- **Directions for this task**
Leave out the pictures and retype, exactly, the lines below from the line with "Straight-line distance in" up to and including the line with "A ray through", nothing more.

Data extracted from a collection

*** Block opens ***

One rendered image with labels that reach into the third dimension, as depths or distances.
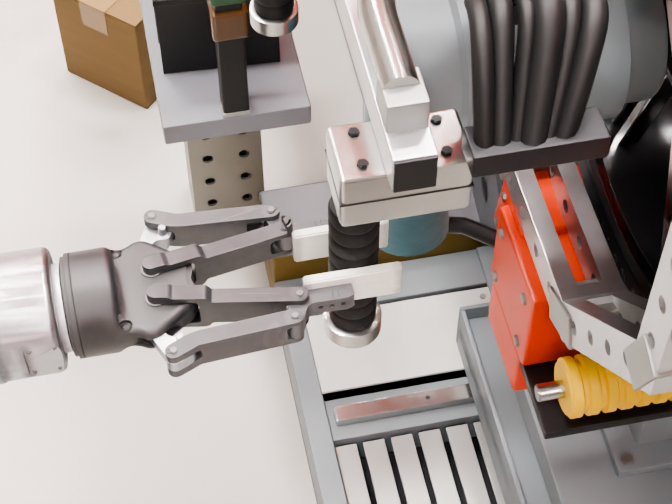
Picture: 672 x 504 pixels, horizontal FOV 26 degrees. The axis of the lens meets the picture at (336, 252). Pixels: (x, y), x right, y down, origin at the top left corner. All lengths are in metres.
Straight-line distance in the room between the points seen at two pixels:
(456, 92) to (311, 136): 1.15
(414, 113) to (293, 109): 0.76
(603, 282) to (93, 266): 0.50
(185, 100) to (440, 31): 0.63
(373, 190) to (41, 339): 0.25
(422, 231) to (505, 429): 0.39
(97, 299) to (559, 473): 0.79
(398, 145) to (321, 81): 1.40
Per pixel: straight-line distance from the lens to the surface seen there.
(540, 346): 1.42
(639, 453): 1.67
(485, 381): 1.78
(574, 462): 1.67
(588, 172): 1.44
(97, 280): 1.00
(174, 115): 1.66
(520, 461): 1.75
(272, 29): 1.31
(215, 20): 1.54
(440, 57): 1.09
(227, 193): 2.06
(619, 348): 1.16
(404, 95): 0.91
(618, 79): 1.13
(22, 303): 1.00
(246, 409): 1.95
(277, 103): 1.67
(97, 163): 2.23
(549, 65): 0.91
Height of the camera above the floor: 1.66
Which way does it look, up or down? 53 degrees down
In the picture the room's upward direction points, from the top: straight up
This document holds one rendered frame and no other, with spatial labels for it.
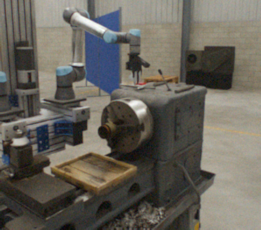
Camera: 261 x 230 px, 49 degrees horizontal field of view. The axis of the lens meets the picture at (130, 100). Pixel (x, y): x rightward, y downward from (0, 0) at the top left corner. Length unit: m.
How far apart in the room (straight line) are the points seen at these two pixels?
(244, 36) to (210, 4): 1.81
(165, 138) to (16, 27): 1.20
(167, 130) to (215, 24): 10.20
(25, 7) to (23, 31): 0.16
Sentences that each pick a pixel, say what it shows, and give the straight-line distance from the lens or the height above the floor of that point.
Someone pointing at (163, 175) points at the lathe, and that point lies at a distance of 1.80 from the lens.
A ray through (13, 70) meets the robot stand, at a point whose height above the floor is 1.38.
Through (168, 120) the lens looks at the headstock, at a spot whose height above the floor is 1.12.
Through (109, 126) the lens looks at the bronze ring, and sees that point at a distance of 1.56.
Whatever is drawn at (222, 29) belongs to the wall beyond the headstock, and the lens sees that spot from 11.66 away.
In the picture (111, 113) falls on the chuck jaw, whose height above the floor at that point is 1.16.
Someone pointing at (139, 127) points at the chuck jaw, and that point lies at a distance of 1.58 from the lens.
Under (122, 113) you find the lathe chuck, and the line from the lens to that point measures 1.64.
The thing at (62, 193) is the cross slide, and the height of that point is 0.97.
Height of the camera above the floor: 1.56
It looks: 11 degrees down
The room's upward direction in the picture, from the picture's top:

*** Block closes ***

- **Completed task**
Straight-line distance in the room between the points seen at two pixels:
(456, 92) to (311, 136): 1.15
(414, 113) to (293, 109): 0.76
(603, 282) to (93, 266): 0.50
(185, 100) to (440, 31): 0.63
(373, 190) to (41, 339): 0.25
(422, 231) to (505, 429): 0.39
(97, 299) to (559, 473): 0.79
(398, 145) to (321, 81): 1.40
Per pixel: straight-line distance from the lens to the surface seen there.
(540, 346): 1.42
(639, 453): 1.67
(485, 381): 1.78
(574, 462): 1.67
(588, 172): 1.44
(97, 280): 1.00
(174, 115): 1.66
(520, 461): 1.75
(272, 29): 1.31
(215, 20): 1.54
(440, 57): 1.09
(227, 193): 2.06
(619, 348): 1.16
(404, 95): 0.91
(618, 79): 1.13
(22, 303): 1.00
(246, 409): 1.95
(277, 103): 1.67
(97, 163): 2.23
(549, 65): 0.91
Height of the camera above the floor: 1.66
Which way does it look, up or down? 53 degrees down
In the picture the room's upward direction points, from the top: straight up
This document holds one rendered frame and no other, with spatial labels for it.
Camera: 261 x 230 px, 49 degrees horizontal field of view. The axis of the lens meets the picture at (130, 100). Pixel (x, y): x rightward, y downward from (0, 0) at the top left corner. Length unit: m.
How far apart in the room (straight line) are the points seen at these two pixels?
(244, 36) to (210, 4): 1.81
(165, 138) to (16, 27): 1.20
(167, 130) to (215, 24): 10.20
(25, 7) to (23, 31): 0.16
Sentences that each pick a pixel, say what it shows, and give the straight-line distance from the lens or the height above the floor of that point.
Someone pointing at (163, 175) points at the lathe, and that point lies at a distance of 1.80 from the lens.
A ray through (13, 70) meets the robot stand, at a point whose height above the floor is 1.38.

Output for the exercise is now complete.